The investigators’ overarching hypothesis is that EBV specific T cells expressing costimulatory CARs will receive sufficiently strong endogenous positive signals to overcome multiple immune evasion strategies employed by lymphomas. They propose this strategy will lead to increased T cell expansion and persistence after infusion, with greater antigen spreading and better tumor responses than produced by unmodified EBV specific T cells. Therefore, in Project 3 they will optimize a costimulatory CAR targeting CD19 expressed on endogenous B cells in preclinical models before proceeding to a clinical trial to test their concept.

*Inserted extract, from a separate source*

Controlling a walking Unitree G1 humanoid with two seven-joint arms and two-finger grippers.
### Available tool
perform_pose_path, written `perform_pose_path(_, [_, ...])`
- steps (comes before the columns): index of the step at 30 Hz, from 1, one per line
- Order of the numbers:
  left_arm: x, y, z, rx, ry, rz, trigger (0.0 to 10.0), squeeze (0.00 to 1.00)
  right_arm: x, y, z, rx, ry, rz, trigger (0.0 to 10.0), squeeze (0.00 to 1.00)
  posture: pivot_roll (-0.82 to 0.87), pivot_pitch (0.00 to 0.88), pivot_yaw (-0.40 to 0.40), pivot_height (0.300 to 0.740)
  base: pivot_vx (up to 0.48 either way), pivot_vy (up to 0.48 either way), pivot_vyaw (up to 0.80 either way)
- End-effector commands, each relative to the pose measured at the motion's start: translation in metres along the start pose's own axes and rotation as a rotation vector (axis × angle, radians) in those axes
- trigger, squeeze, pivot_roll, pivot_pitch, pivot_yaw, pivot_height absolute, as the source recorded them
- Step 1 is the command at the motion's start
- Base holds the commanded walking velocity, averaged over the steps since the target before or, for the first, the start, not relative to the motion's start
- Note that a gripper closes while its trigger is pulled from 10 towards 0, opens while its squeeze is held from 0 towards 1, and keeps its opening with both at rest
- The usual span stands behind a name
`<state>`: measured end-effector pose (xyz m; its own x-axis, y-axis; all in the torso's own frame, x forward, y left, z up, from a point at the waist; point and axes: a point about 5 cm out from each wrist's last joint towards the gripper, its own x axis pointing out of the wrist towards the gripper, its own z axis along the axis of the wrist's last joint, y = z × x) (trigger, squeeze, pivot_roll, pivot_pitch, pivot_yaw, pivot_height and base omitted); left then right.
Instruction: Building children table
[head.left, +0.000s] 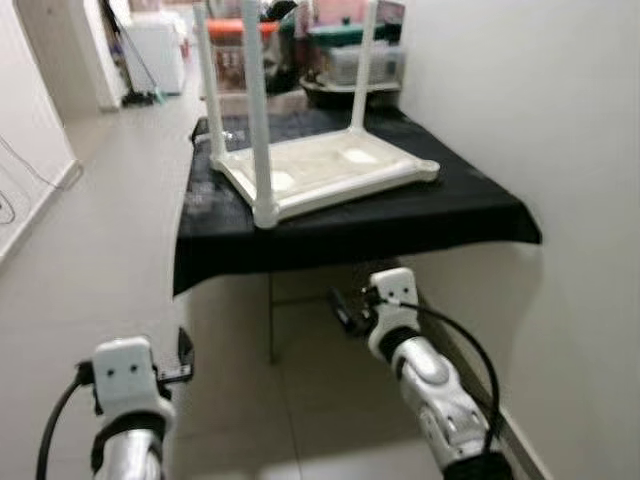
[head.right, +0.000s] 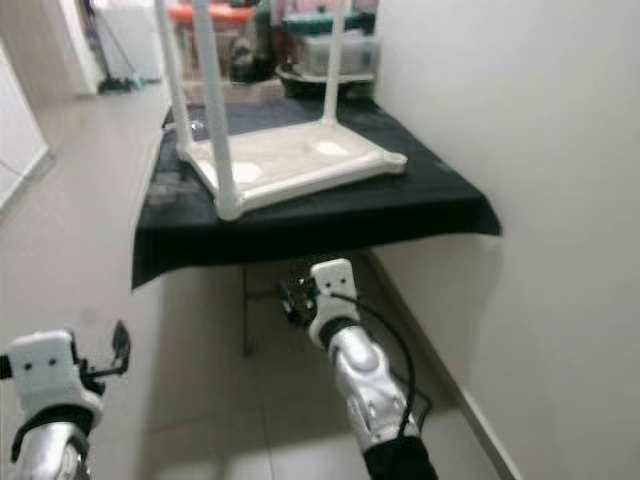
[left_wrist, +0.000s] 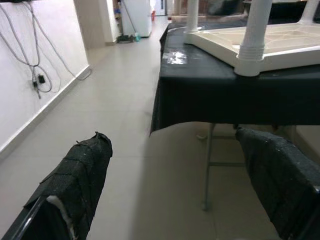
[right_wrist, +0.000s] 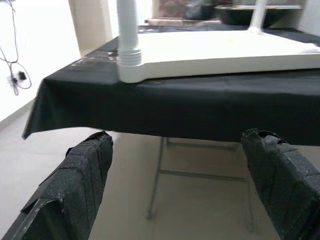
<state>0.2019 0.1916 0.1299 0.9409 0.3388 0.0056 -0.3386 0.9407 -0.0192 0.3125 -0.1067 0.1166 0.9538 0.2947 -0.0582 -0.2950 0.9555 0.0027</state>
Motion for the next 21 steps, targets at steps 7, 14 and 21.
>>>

Project 4: Immunotherapy of B cell lymphoma with NKT cells

Basic Leader:
Leonid Metelitsa MD PhD

Clinical Leaders:
Carlos Ramos MD
Carl Allen MD PhD

The long-term goal of this proposal is to develop a safe and effective immunotherapy for CD19+ve NHL using natural and engineered properties of CD1d-restricted Vα24-invariant natural killer T cells (NKTs). Recent and continuing early-stage clinical trials have demonstrated that T cells redirected against the CD19 antigen using a CD19-specific CAR (CD19.CAR) can induce sustained complete responses in adult and pediatric patients with refractory B-cell malignancies. However, this therapy is limited by production failures in some patients, disease recurrence due to loss of the target antigen, and expense. They hypothesize that banked third-party NKTs engineered to express CD19.CAR will have curative potential against NHL by combining the natural antitumor properties of NKTs with synthetic CAR-mediated killing of CD19-expressing lymphoma cells, and that their lack of alloreactivity will allow the induction of benefit without GvHD. Moreover, as a banked product, the therapy will be immediately available for all eligible patients.

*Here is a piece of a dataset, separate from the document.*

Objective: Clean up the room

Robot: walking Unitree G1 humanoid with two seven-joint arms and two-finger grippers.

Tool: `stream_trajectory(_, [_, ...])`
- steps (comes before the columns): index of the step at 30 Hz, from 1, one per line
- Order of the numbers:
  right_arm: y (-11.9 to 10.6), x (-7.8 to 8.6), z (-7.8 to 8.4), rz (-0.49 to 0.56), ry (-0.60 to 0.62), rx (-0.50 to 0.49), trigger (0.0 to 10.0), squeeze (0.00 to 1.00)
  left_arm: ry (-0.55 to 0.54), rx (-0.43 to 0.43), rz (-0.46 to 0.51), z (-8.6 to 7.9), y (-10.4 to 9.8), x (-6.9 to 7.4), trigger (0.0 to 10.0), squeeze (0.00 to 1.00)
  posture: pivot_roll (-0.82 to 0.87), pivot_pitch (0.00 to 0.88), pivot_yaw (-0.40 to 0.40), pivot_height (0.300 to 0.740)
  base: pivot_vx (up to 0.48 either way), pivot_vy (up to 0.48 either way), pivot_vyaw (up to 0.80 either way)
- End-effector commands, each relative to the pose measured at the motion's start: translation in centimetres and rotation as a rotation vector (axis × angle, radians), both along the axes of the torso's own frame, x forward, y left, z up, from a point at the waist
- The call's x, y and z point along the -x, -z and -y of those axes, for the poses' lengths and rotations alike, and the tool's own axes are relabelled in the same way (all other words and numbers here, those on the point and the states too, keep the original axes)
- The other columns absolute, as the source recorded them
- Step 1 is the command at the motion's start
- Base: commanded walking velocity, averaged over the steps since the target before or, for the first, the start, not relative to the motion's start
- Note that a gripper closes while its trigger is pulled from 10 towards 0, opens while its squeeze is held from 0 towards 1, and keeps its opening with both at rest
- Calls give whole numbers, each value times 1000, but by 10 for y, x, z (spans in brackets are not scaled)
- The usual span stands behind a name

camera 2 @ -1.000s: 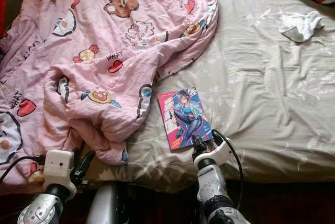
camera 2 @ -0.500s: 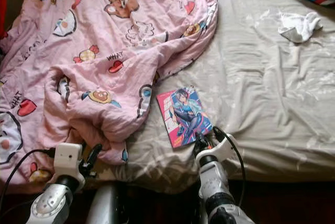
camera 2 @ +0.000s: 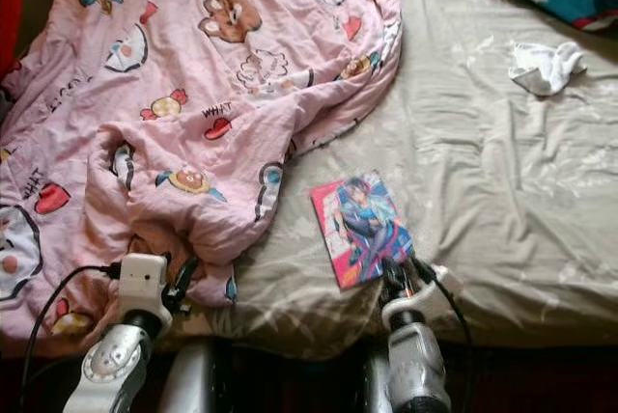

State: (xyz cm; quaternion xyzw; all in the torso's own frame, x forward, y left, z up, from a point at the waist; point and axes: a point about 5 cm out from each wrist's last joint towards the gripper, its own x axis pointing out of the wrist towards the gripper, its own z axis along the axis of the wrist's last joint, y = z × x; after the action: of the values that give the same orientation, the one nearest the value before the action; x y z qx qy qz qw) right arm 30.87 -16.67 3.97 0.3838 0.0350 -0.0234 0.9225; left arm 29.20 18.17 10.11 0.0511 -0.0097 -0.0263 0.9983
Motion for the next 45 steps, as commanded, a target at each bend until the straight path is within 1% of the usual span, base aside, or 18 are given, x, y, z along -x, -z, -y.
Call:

These projects are supported by 4 cores:

Core A: Administration

Core Directors:
Helen Heslop MD
Malcolm Brenner MD PhD

The goals of this resource are to provide all projects with centralized administrative and clinical trial support, and to ensure effective communication among all projects and cores. The administrative core will arrange internal group meetings and external advisory board meetings and provide assistance to each project and core leader with budgetary issues. Core A will also manage interactions and collaborations with local and national resources.

Core B: Clinical Research and Biostatistics

Core Directors:
Helen Heslop MD
Bambi Grilley BS RPh RAC CIP CCRC CCRP
Hao Liu PhD

This core will provide services in regulatory affairs, study coordination, data management and quality assurance for clinical investigations. Study monitoring includes initial scientific review, data review, quality assurance and quality control. The core will also arrange internal group meetings of the investigators, attending physicians, statisticians, research nurse, data manager, and nurse managers to ensure that the clinical studies are conducted both safely and efficiently. Dr. Liu will assist in design and analysis of clinical trials and supervise data management.

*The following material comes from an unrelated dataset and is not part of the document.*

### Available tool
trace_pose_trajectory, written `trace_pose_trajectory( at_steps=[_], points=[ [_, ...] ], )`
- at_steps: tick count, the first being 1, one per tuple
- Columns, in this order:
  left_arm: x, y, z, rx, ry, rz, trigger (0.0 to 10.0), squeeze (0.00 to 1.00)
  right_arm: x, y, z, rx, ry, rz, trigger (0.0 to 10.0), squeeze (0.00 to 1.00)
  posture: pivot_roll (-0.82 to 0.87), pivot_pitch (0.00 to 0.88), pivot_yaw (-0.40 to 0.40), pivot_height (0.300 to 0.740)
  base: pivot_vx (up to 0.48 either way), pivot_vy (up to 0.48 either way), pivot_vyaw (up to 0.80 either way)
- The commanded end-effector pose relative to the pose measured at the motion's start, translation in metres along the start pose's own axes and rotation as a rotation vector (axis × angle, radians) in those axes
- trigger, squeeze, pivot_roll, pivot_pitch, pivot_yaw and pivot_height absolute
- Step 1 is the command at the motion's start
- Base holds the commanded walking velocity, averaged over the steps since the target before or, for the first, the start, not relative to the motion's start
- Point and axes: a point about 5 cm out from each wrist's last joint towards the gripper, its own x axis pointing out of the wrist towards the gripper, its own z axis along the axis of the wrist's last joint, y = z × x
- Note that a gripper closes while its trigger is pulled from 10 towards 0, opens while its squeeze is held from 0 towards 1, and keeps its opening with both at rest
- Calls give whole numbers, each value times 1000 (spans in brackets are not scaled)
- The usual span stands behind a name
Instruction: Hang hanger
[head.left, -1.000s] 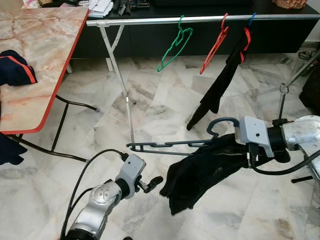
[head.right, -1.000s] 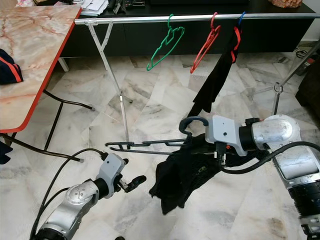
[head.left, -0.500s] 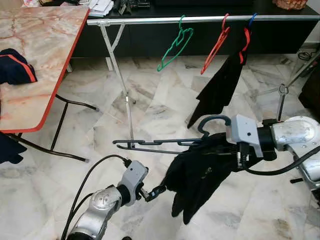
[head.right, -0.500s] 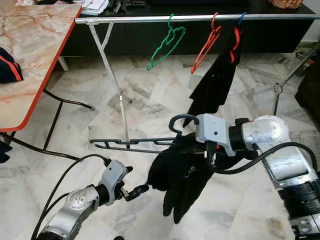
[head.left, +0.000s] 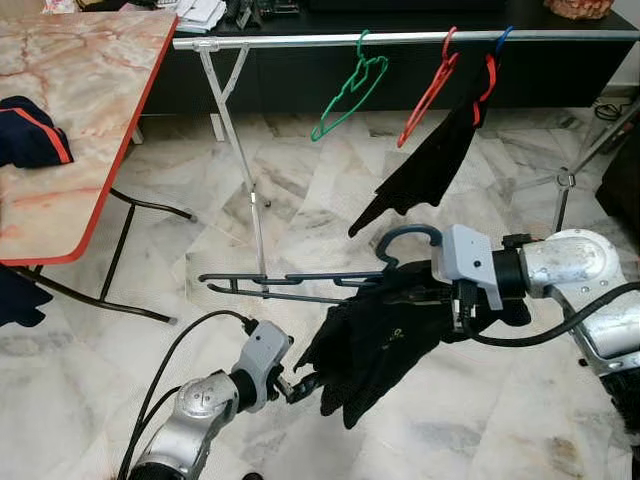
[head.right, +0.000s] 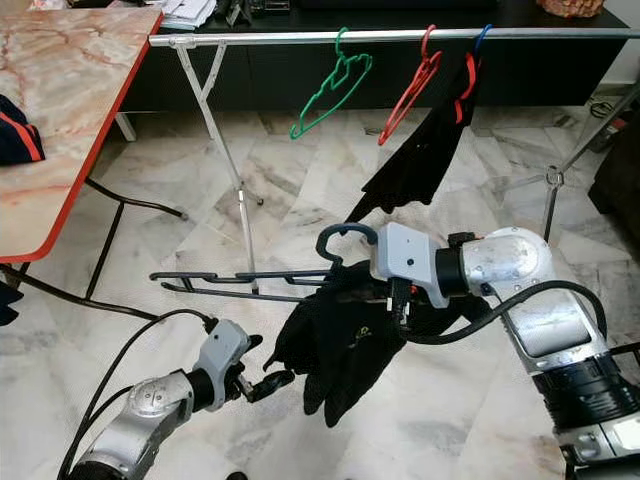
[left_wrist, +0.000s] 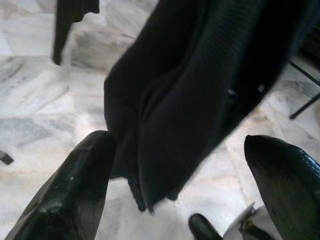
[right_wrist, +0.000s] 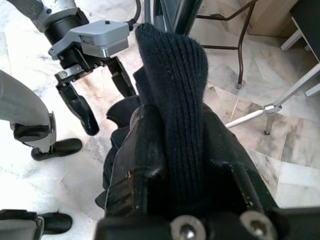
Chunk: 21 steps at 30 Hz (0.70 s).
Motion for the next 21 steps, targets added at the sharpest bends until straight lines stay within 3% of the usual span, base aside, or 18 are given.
trace_pose_trajectory(
  at_steps=[1,7,8,9,10,11,21],
  points=[
    [-1,-1,-8,4,31,15,10000,0,0,-1,13,-50,-28,0,0,0,-99,258,-64,740,0,0,0],
    [2,4,-16,-35,50,103,9804,0,1,-2,16,-41,-58,-19,0,0,-105,259,-63,740,0,0,0],
    [2,5,-17,-40,53,112,4235,0,1,-2,16,-40,-59,-19,0,0,-105,259,-63,740,0,0,0],
    [2,5,-18,-44,53,120,3059,0,2,-2,17,-40,-60,-17,0,0,-104,260,-62,740,0,0,0],
    [2,5,-18,-44,53,120,3059,0,2,-2,17,-40,-60,-17,0,0,-104,260,-62,740,0,0,0],
    [2,6,-19,-37,59,121,0,0,3,-1,17,-40,-66,-11,0,0,-103,258,-62,740,0,0,0],
    [5,6,-20,-32,58,131,0,0,4,0,18,-41,-74,-10,0,0,-103,259,-62,740,0,0,0]
  ],
)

Core C: GMP Cell and Vector Production

Core Director:
Adrian Gee PhD

The goal of this core is to provide therapeutic vectors and cells produced under current Good Manufacturing Procedure (cGMP) conditions for the proposed clinical trials. The core will manufacture, store and release cGMP grade products and maintain inventory records, as well as review, issue and maintain all Standard Operating Procedures, and document training of staff. This core will also provide samples for preclinical research on IRB-approved protocols.

Core D: Biospecimen and Pathology Core

Core Directors:
Andrea Marcogliese MD
Youli Zu MD PhD

This core will oversee the collection and distribution of tissue and blood samples. Drs. Sheehan and Zu will also supply pathology expertise to investigators in the program.